40 yılı aşkın süredir Konya-Ankara ve İstanbul’da gazetecilik yapıp tekrar tilki misali kürkçü dükkanına döndükten sonra kendi şehrimde huzur içerisinde bu işi noktalayacağımı sanmıştım. Çok büyük hata yapmışım, yanılmışım. O yıllarda ortaokulda öğrencisi olan kızım İstanbul’dan döndüğüme üzülmüştü. O İstanbul’un büyüsünde küçücük hali ile İstanbul’dan dönmek istemiyordu. Ben de ona çıkışmıştım “Kızım Konya bizim şehrimiz” diye. Ah akılsız kafam ahhhhh.
Son yıllarda gözümün önüne hep o an gelir.
Benim ortaokul çağındaki biricik küçük kızım meğer benden daha ileri görüşlü imiş.
…………
Allah’a şükürler olsun ki çevremizdeki bu kadar çok dost görünen düşmana, en küçük bir hata yapmamız için fırsat kollayan günün adamlarına rağmen Allah’ın sevgili bir kulu olarak en az hata yapmanın gayreti içerisindeyiz. Aynaya bakıyorum Konya’da ve Türkiye’de günlük her gün yerel yazı yazan tek gazeteci olarak ömrümüzü tek tek tüketiyoruz. Bundan büyük şükür etmem gereken bir konu var mı?

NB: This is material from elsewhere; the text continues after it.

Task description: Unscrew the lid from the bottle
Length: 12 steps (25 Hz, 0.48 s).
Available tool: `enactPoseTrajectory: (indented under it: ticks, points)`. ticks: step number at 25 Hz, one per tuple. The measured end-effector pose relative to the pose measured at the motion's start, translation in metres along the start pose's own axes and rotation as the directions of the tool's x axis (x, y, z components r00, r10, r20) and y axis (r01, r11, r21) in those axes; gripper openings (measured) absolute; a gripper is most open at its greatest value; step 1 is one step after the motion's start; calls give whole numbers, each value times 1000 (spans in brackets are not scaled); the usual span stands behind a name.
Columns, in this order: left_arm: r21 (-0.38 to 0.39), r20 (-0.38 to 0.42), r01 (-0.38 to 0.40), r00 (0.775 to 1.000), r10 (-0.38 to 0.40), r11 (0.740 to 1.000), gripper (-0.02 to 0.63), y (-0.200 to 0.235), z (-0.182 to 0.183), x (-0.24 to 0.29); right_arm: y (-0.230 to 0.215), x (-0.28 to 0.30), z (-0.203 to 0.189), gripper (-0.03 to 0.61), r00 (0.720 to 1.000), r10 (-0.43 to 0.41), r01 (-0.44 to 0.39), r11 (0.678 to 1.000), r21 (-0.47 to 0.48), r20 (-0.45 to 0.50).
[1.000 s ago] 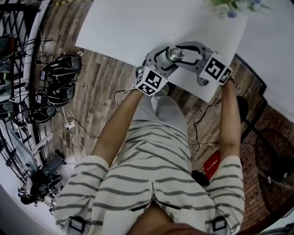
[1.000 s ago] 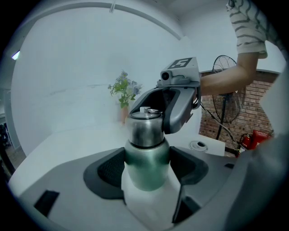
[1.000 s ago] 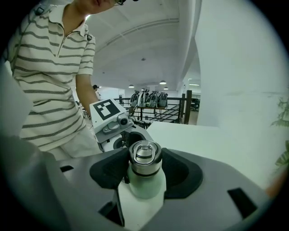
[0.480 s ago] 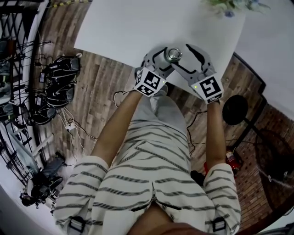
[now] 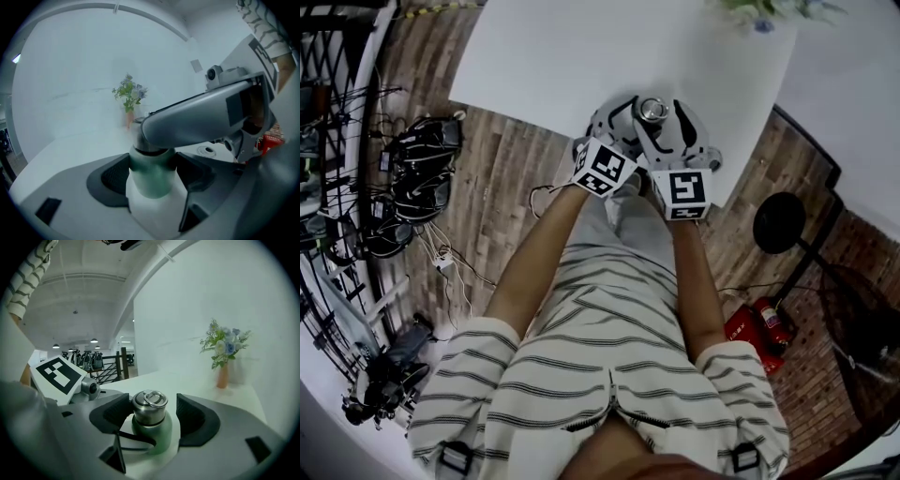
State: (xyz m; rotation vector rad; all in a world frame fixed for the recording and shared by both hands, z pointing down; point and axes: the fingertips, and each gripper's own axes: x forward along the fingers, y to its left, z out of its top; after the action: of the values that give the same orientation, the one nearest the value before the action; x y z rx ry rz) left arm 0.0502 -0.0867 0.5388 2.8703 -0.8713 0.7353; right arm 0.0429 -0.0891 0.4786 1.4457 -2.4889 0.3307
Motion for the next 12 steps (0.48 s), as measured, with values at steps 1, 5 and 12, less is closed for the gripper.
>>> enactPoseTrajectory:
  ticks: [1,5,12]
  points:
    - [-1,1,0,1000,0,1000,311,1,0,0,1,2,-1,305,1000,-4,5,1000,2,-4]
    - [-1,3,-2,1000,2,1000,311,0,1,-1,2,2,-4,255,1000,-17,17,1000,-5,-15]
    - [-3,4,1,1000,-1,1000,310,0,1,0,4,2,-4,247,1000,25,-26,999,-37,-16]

Bugün şehrin sorunları ile değil de böyle bir giriş yapmamıza neden olan durum ise, bıkıp usanmadan Allah’ın her günü şehrin, ülkenin ve de Mehmet Baykan’ın aleyhinde yorum yapan bir abimizin dün yine “Sen de bunlardan dersini çıkar Uğur Özteke sen de ilahi huzurda hesap vereceksin” cümlesi oldu.
……………
Anlayana anlamayana buradan bir daha yazalım. Ben de üşenmeyeceğim bilene bilmeyene, anlayana anlamayana, tanıyan tanımayana örnekleri ile delilleri şahitleri ile tek tek yazacağım.
………………..
Önce 40 küsur yıllık gazetecilik hayatımda rahmetli Ecevit’in dışında Ecevit’ten sonra Başbakanlık, Başbakan yardımcılığı, Cumhurbaşkanlığı (Demirel ve Özal) ve dönemin tüm siyasi parti Genel Başkanlığı yapmış tüm siyasi liderler ile Ankara’da iken Melih Gökçek ile İstanbul’da iken de Tayyip Bey ile bire bir çalıştım.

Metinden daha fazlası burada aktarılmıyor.